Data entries
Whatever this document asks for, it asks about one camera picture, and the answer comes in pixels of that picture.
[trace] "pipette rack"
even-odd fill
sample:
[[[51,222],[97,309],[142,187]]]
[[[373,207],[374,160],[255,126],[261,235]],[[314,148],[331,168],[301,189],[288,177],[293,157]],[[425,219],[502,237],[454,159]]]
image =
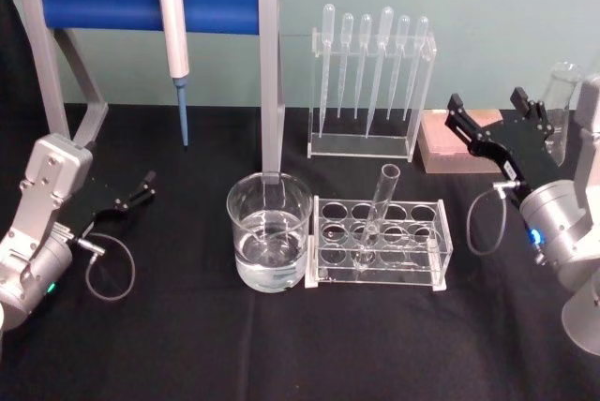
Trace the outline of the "pipette rack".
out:
[[[341,115],[338,116],[338,73],[341,51],[340,31],[336,26],[331,45],[331,60],[327,87],[327,108],[322,134],[319,131],[319,110],[322,90],[323,41],[321,32],[312,31],[311,103],[308,117],[307,156],[362,156],[403,158],[413,160],[414,147],[421,123],[421,112],[427,98],[429,80],[437,53],[435,37],[429,28],[423,46],[415,47],[415,36],[407,36],[403,48],[397,46],[397,36],[391,35],[385,47],[382,78],[377,96],[377,108],[369,134],[366,134],[367,107],[373,84],[373,68],[377,59],[377,34],[373,33],[367,45],[367,58],[359,96],[358,116],[354,118],[354,84],[360,54],[358,28],[354,22],[354,34],[348,53],[347,77]],[[401,54],[400,76],[389,120],[388,88],[391,81],[394,59]],[[408,74],[413,60],[418,59],[416,77],[412,84],[412,95],[408,103]]]
[[[391,201],[380,233],[362,245],[370,203],[314,197],[314,236],[309,242],[305,287],[354,282],[445,290],[453,247],[443,201]],[[361,252],[365,254],[358,264]]]

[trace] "black tablecloth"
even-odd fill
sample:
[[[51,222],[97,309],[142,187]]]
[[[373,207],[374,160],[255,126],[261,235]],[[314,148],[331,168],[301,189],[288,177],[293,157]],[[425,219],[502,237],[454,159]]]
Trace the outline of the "black tablecloth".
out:
[[[307,110],[286,112],[282,169],[326,198],[369,199],[379,159],[306,158]],[[500,251],[465,246],[469,204],[490,175],[426,175],[400,162],[396,199],[444,199],[454,243],[448,290],[321,284],[280,294],[237,276],[230,187],[257,170],[254,109],[190,108],[189,150],[174,107],[112,106],[93,172],[130,186],[157,172],[157,199],[122,238],[134,291],[104,304],[74,263],[21,328],[4,339],[7,400],[564,400],[600,398],[600,359],[561,325],[569,294],[533,251],[514,209]],[[0,111],[0,230],[43,119]],[[572,176],[577,131],[571,128]],[[490,234],[495,232],[489,218]]]

● TASK STATEMENT
Without including the pictures, reproduce all entries exactly.

● THE COMPLETED TASK
Whatever this document asks for, it asks about one camera picture, and the answer comes in pixels of that picture.
[trace] "pipette rack"
even-odd fill
sample:
[[[51,222],[97,309],[142,187]]]
[[[373,207],[374,160],[255,126],[261,235]],[[314,148],[331,168],[301,189],[288,177],[293,157]],[[425,219],[502,237],[454,159]]]
image =
Trace the outline of the "pipette rack".
out:
[[[341,115],[338,116],[338,73],[341,51],[340,31],[336,26],[331,45],[331,60],[327,87],[327,108],[322,134],[319,131],[319,110],[322,90],[323,41],[321,32],[312,31],[311,103],[308,117],[307,156],[362,156],[403,158],[413,160],[414,147],[421,123],[421,112],[427,98],[429,80],[437,53],[435,37],[429,28],[423,46],[415,47],[415,36],[407,36],[403,48],[397,46],[397,36],[391,35],[385,47],[382,78],[377,96],[377,108],[369,134],[366,134],[367,107],[373,84],[373,68],[377,59],[377,34],[373,33],[367,45],[367,58],[359,96],[358,116],[354,118],[354,84],[360,54],[358,28],[354,22],[354,34],[348,53],[347,77]],[[401,54],[400,76],[389,120],[388,88],[391,81],[394,59]],[[408,74],[413,60],[418,59],[416,77],[412,84],[412,95],[408,103]]]
[[[391,201],[380,233],[362,245],[370,203],[314,197],[314,236],[309,242],[305,287],[354,282],[445,290],[453,247],[443,201]],[[361,252],[365,254],[358,264]]]

[trace] "black tablecloth"
even-odd fill
sample:
[[[51,222],[97,309],[142,187]]]
[[[373,207],[374,160],[255,126],[261,235]],[[314,148],[331,168],[301,189],[288,177],[293,157]],[[425,219],[502,237],[454,159]]]
Trace the outline of the "black tablecloth".
out:
[[[307,110],[286,112],[282,169],[326,198],[369,199],[379,159],[306,158]],[[500,251],[465,246],[469,204],[490,175],[426,175],[400,162],[396,199],[444,199],[454,243],[448,290],[321,284],[280,294],[237,276],[230,187],[257,170],[254,109],[190,108],[189,150],[174,107],[112,106],[93,172],[130,186],[157,172],[157,199],[122,238],[134,291],[104,304],[74,263],[21,328],[4,339],[7,400],[564,400],[600,398],[600,359],[561,325],[569,294],[533,251],[514,209]],[[0,111],[0,230],[43,119]],[[572,176],[577,131],[571,128]],[[490,234],[495,232],[489,218]]]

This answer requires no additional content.